* Your objective *
In the entries that follow, find the line containing "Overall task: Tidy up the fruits" and the line containing "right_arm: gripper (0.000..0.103", then retype exactly the lines from the first through the second, pictures excluded.

* Stored items *
⟨

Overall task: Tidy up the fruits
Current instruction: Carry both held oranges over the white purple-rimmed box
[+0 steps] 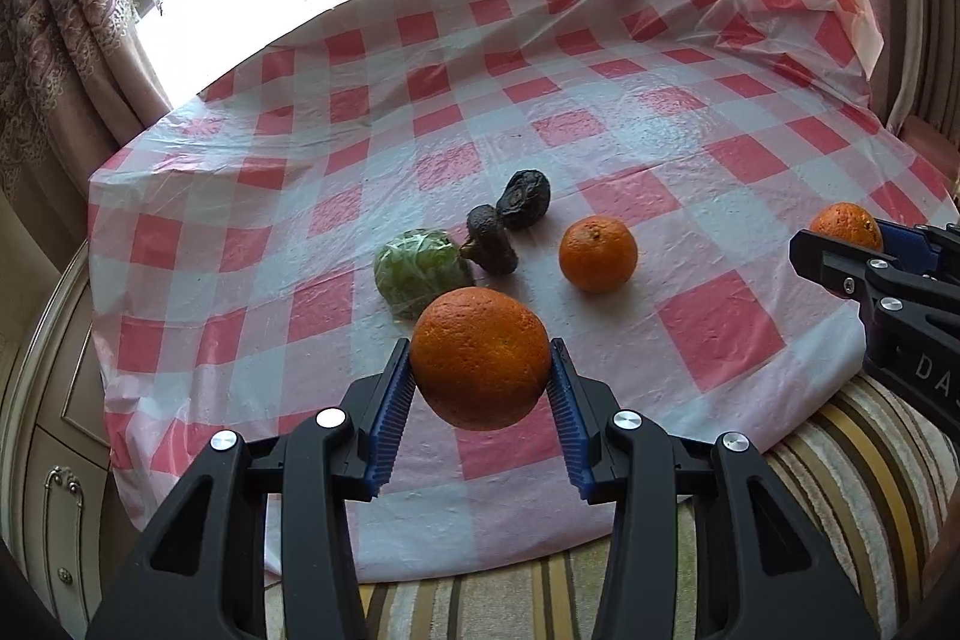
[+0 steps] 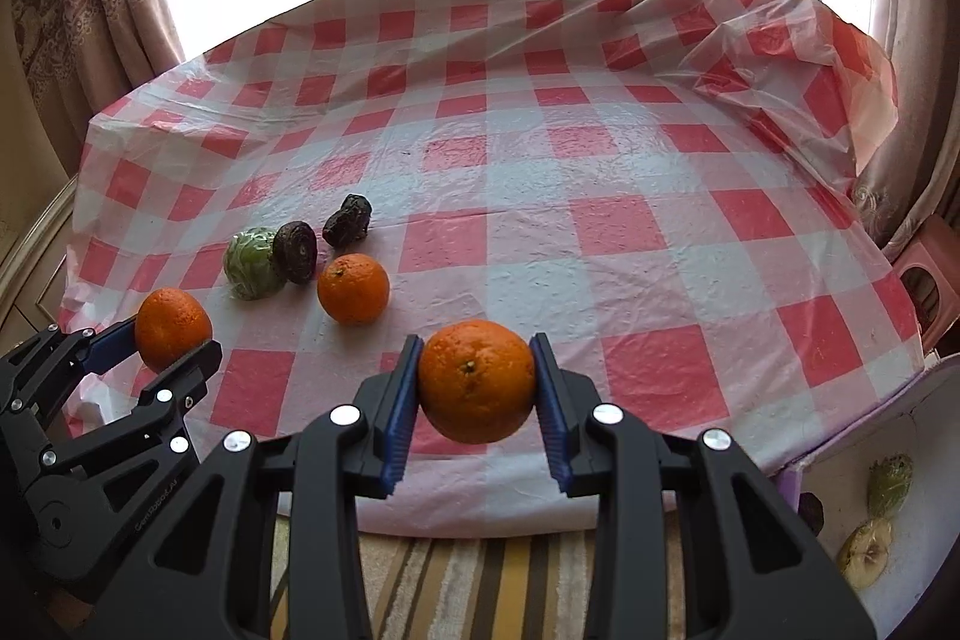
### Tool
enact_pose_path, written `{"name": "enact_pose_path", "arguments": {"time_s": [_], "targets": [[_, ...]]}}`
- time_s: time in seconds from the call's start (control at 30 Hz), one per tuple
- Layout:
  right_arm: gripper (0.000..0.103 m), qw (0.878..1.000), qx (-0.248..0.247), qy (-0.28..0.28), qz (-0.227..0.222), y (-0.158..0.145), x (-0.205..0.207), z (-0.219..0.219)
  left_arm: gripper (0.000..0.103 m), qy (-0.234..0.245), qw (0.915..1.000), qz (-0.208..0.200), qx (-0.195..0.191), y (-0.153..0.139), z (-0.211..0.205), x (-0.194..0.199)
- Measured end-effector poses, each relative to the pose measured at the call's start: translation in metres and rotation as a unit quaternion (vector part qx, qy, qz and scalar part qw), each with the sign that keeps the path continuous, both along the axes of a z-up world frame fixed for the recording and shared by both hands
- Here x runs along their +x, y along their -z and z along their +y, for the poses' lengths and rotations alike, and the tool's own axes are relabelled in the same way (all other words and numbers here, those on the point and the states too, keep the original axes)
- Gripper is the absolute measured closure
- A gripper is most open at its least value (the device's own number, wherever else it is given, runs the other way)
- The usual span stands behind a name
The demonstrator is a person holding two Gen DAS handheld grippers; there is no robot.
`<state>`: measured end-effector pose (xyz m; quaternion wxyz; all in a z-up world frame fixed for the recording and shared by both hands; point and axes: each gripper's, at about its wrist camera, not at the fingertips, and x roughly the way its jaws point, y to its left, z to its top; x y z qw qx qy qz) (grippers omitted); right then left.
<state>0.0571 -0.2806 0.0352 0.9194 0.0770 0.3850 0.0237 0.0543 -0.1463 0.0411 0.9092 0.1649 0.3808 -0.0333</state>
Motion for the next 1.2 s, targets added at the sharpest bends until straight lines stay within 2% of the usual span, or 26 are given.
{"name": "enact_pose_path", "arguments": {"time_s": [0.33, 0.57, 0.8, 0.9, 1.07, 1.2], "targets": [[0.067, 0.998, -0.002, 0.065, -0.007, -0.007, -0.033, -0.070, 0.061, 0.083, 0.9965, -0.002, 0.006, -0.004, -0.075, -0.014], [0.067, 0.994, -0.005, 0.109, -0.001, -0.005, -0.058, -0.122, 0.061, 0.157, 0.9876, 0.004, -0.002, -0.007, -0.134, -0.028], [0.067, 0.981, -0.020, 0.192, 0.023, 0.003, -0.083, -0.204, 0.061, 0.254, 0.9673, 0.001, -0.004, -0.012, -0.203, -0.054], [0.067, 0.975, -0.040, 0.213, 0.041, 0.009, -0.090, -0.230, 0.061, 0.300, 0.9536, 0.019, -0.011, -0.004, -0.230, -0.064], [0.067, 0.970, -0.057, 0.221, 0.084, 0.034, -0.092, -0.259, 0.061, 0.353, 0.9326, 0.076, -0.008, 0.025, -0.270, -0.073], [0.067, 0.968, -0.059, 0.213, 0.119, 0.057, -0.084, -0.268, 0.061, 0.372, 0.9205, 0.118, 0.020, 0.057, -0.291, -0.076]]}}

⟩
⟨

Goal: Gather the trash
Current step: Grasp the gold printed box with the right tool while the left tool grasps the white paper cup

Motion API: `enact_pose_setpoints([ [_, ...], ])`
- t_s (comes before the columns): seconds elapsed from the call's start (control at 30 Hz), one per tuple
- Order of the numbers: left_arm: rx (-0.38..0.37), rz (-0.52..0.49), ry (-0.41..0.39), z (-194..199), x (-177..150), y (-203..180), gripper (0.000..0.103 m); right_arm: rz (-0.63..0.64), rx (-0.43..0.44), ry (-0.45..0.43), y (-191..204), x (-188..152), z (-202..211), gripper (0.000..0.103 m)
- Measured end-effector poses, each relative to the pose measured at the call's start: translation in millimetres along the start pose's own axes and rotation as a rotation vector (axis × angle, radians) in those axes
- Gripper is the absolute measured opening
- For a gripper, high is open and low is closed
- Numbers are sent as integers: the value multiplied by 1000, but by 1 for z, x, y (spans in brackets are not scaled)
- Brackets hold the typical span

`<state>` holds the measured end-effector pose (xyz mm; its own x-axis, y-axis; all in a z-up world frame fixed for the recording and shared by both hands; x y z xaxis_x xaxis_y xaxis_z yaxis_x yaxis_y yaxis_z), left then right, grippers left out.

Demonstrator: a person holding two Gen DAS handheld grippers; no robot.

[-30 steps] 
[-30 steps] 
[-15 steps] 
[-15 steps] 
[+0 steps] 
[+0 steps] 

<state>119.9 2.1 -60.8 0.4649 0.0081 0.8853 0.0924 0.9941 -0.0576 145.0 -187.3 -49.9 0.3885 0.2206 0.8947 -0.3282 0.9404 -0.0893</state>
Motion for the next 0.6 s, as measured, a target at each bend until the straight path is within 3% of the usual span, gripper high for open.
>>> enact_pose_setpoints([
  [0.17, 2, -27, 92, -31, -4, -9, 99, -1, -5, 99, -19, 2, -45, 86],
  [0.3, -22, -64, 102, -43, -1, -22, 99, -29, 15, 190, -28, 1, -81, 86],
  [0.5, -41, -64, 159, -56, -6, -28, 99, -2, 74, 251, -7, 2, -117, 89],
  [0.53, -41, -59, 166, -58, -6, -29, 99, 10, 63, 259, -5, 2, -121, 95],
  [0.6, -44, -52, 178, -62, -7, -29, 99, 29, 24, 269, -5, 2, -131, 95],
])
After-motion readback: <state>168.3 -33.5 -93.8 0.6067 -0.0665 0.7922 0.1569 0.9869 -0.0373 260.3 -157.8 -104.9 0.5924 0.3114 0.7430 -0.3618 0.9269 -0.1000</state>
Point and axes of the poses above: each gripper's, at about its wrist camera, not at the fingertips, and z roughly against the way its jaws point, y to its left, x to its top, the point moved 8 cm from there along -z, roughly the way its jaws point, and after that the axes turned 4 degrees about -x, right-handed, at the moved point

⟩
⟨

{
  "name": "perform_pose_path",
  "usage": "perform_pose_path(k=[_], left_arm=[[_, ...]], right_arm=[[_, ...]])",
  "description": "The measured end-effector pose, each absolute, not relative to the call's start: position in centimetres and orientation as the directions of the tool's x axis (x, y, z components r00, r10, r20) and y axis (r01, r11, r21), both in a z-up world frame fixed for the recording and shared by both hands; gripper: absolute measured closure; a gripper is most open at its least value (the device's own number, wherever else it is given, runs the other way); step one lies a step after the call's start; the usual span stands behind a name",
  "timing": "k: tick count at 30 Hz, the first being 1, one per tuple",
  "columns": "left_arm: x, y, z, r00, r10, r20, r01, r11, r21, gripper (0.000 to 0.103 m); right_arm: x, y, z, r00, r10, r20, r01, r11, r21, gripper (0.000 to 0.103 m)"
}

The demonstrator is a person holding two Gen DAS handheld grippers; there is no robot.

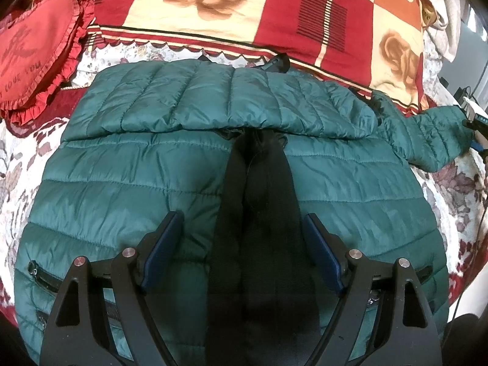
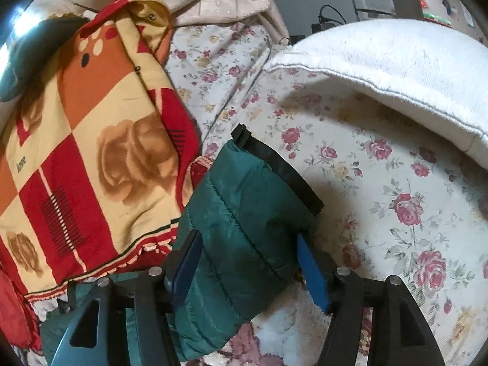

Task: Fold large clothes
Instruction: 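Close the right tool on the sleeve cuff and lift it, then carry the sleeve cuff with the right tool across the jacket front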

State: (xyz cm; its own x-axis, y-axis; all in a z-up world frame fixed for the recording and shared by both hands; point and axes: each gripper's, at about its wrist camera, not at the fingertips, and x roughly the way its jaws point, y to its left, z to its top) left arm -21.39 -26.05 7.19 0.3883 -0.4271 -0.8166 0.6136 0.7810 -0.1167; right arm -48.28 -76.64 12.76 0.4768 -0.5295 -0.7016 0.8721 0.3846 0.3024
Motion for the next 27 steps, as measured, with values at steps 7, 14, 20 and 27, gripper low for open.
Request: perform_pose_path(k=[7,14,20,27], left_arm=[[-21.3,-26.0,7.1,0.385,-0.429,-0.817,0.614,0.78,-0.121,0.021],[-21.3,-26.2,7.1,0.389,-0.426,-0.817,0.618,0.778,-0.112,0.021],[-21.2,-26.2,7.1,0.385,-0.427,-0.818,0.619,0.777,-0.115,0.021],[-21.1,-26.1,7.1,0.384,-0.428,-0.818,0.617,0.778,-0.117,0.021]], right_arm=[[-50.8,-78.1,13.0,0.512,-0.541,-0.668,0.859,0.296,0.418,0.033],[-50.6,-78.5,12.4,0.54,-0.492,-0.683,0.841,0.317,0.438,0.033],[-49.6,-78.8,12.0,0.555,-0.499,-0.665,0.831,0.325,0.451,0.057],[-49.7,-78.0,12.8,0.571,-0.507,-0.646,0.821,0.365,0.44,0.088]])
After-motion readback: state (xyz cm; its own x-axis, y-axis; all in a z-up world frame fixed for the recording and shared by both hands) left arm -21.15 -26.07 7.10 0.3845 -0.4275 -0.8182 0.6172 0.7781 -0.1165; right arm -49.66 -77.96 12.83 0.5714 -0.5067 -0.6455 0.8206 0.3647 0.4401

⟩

* Solved exercise *
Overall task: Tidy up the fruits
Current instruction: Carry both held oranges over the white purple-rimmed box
[+0 steps] 
[+0 steps] 
### Tool
enact_pose_path, written `{"name": "enact_pose_path", "arguments": {"time_s": [_], "targets": [[_, ...]]}}`
- time_s: time in seconds from the call's start (control at 30 Hz), one per tuple
- Layout:
  right_arm: gripper (0.000..0.103 m), qw (0.878..1.000), qx (-0.248..0.247), qy (-0.28..0.28), qz (-0.227..0.222), y (-0.158..0.145), x (-0.205..0.207), z (-0.219..0.219)

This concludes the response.